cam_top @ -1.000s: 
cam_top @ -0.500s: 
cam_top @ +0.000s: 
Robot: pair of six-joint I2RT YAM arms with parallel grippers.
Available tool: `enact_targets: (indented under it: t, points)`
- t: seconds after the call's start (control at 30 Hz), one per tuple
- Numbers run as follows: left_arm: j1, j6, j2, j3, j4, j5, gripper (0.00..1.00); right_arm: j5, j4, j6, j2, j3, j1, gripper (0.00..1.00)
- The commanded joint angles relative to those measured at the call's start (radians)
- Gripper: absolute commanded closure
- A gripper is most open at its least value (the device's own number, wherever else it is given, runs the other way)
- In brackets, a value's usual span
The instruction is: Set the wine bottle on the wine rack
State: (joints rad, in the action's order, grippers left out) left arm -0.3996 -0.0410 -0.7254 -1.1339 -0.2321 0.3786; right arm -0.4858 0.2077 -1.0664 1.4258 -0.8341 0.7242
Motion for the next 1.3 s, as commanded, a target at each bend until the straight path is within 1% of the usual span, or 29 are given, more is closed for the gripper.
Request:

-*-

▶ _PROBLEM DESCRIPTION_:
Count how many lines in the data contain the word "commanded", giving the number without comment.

▶ _ANSWER TO THIS PROBLEM_:
3